> **Assigned task**:
Look for "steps" in each line of the records, and copy the lines that have it.
[Provided data]
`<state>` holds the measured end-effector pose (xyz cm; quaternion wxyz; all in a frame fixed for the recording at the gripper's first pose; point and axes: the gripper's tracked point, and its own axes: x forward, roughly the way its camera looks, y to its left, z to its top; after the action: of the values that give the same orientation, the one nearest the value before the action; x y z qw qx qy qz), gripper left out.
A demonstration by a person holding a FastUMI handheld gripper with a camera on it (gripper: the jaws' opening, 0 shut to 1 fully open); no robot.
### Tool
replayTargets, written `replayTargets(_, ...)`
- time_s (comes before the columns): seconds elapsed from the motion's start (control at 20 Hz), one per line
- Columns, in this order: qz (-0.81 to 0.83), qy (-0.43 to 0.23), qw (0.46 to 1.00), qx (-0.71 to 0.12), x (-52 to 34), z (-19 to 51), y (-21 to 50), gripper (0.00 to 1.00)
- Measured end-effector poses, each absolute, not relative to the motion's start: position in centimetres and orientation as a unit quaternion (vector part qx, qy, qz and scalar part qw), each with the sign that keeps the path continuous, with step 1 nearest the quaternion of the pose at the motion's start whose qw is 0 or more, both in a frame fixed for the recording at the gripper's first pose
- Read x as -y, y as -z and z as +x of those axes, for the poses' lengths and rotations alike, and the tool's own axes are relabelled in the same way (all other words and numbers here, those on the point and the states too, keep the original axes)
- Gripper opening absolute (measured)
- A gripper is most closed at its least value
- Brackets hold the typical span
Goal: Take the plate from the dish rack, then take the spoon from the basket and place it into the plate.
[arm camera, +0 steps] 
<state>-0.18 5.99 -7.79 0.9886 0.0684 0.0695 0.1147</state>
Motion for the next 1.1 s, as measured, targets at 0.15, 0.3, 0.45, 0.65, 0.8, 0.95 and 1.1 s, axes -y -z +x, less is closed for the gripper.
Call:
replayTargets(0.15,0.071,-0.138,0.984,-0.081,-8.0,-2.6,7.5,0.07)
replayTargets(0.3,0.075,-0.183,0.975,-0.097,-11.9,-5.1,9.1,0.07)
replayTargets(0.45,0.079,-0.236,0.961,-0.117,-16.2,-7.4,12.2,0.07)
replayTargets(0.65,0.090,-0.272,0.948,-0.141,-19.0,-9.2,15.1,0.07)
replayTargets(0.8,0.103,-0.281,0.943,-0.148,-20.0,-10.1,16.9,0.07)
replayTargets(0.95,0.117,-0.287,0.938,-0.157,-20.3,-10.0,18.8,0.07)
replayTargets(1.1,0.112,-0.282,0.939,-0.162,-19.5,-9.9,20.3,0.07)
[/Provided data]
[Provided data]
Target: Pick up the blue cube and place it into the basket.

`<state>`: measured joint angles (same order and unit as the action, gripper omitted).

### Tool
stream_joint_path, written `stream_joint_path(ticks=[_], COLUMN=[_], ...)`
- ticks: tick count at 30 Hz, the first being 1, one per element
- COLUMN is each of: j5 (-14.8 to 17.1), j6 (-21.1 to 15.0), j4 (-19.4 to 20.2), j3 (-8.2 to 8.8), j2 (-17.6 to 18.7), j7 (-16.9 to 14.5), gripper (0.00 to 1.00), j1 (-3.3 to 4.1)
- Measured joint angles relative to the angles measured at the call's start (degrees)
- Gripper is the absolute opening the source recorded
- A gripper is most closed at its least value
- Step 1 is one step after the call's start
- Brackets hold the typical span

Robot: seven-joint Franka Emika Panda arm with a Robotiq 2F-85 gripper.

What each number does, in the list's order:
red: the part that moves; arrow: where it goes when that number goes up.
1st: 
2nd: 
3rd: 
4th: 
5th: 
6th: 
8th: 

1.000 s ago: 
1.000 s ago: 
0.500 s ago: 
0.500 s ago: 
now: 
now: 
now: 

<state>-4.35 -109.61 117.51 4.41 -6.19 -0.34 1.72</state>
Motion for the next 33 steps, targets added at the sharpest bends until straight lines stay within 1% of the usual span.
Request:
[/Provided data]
> **The completed task**:
[arm camera, +0 steps] 
Motion for the next 33 steps, targets added at the sharpest bends until straight lines stay within 1% of the usual span.

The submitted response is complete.